Rivers 4th to make 200 starts in a row as NFL quarterback
The San Diego Chargers won their fifth game in a row, putting a capper on Philip Rivers’ 200th consecutive start in thrilling fashion.
Rivers threw two touchdowns, Melvin Gordon ran for 113 yards, yet those two were standing on the sideline watching after a pass interference call against Michael Davis on the final play of regulation gave Seattle an untimed down and a chance to force overtime.
And just like they did in London when the Chargers denied Tennessee’s 2-point conversion attempt to preserve a 20-19 win, the defense came through again.
“It shouldn’t have come down to that but it did,” Rivers said. “We found a way to win. These kinds of wins are huge.”

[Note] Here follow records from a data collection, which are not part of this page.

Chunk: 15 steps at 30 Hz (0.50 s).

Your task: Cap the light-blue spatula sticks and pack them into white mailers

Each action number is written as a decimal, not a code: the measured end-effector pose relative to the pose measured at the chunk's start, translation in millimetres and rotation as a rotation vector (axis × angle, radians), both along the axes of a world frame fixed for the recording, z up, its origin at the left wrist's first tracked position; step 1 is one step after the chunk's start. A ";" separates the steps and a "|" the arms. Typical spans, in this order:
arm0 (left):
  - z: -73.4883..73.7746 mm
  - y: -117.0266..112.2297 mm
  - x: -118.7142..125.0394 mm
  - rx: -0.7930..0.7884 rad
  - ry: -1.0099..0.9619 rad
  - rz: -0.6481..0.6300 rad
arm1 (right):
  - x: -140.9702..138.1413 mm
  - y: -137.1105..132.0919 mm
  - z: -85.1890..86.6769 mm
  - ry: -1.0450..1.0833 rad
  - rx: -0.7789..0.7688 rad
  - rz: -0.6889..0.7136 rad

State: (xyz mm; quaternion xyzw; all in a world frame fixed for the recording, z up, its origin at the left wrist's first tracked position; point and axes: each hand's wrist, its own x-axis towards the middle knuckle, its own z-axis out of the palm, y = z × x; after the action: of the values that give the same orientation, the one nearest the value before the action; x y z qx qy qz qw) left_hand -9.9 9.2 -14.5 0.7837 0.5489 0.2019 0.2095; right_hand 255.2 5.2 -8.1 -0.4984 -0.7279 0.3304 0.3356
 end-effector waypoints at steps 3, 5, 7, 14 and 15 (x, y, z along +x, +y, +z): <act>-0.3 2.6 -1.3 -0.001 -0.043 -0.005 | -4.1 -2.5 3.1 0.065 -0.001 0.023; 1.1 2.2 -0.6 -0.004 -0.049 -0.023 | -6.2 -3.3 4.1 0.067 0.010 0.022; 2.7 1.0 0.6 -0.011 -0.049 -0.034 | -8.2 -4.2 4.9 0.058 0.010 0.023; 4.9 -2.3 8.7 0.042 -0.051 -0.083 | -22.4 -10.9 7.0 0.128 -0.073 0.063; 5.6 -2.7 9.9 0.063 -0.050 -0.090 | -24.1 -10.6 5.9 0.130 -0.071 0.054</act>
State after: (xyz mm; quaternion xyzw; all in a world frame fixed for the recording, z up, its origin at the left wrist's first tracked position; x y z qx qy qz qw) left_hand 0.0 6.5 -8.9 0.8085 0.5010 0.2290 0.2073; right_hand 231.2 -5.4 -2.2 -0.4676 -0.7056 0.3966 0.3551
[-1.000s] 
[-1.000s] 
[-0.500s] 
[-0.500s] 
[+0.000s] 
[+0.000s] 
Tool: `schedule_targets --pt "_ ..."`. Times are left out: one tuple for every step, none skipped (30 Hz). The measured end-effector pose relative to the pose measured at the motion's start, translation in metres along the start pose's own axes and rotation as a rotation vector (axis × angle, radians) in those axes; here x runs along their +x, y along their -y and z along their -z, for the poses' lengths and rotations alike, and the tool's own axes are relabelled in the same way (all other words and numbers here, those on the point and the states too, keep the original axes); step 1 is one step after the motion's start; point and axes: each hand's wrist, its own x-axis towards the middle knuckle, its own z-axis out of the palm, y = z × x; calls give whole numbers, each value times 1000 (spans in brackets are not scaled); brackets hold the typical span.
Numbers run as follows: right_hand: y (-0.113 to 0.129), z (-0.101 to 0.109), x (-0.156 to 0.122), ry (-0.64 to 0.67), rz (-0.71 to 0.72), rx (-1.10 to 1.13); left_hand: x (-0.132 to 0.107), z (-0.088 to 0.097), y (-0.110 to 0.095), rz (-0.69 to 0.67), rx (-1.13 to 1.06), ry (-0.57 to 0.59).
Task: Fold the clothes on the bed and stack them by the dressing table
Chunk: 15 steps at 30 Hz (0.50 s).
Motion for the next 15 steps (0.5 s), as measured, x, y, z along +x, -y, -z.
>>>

Rivers became the fourth quarterback in league history to start 200 consecutive games, joining Brett Favre, Eli Manning and Peyton Manning. Favre started an NFL-record 297 consecutive times in the regular season.
Browns
The coach changed. Everything else with Cleveland stayed the same. Unable to slow Patrick Mahomes and Kansas City’s thrill- aminute offense, the Browns were soundly beaten — and beaten up — in a 37-21 loss in Cleveland’s first game under interim coach Gregg Williams. “We have to keep going — next man up,” defensive end Myles Garrett said. “We have to do the best with what we have.” The loss ended another tumultuous few days for the Browns, whose promising 2-2-1 start has dissolved into more disarray.
Buccaneers
Ryan Fitzpatrick played well enough to retain starting the quarterback job in Tampa Bay for another week. Now if “Fitzmagic” can figure out how to keep the Buccaneers from digging themselves such a big hole early in games. Fitzpatrick replaced the struggling Jameis Winston and threw for 243 yards and four touchdowns, but it wasn’t nearly enough for the Buccaneers to overcome a 28-point first half deficit as they lost, 42-28, to Carolina. Fitzpatrick threw two interceptions. “Ryan did some good things today,” said coach Dirk Koetter, who confirmed Fitzpatrick will start against the Redskins next Sunday. “We’ve got to play better across the board.”
Texans
For the first time in his life, Demaryius Thomas celebrated former Denver teammate Brandon McManus missing a field goal. Thomas won his hasty homecoming Sunday when his ex-teammate’s windless 51-yard attempt drifted wide right, allowing Houston to escape Denver with 19-17 win. “We wanted him to walk out there as a captain and we wanted him to walk off the field as a winner,” J.J. Watt said of Thomas, whom the Texans acquired five days earlier from the Broncos. Only, Thomas lost the coin flip and didn’t exactly walk off the field a winner — he sprinted. “I think that’s the fastest I ran all day,” Thomas said. “I ran inside. We got that W.” DeShaun Watson targeted Thomas three times and Thomas caught all three for 61 yards, including back-to-back grabs for 31 and 18 yards on Houston’s opening touchdown drive.
Broncos
Center Matt Paradis had a serious right ankle injury after quarterback Case Keenum rolled up on him just before halftime. Paradis had never missed a snap in his four-year career.
Seahawks
Seattle played a lengthy tribute video honoring owner Paul Allen who died Oct. 15 due to complications from non-Hodgkin’s lymphoma. They also had a moment of silence for Allen and had the “12 Flag” that’s raised before every game lowered to half-staff.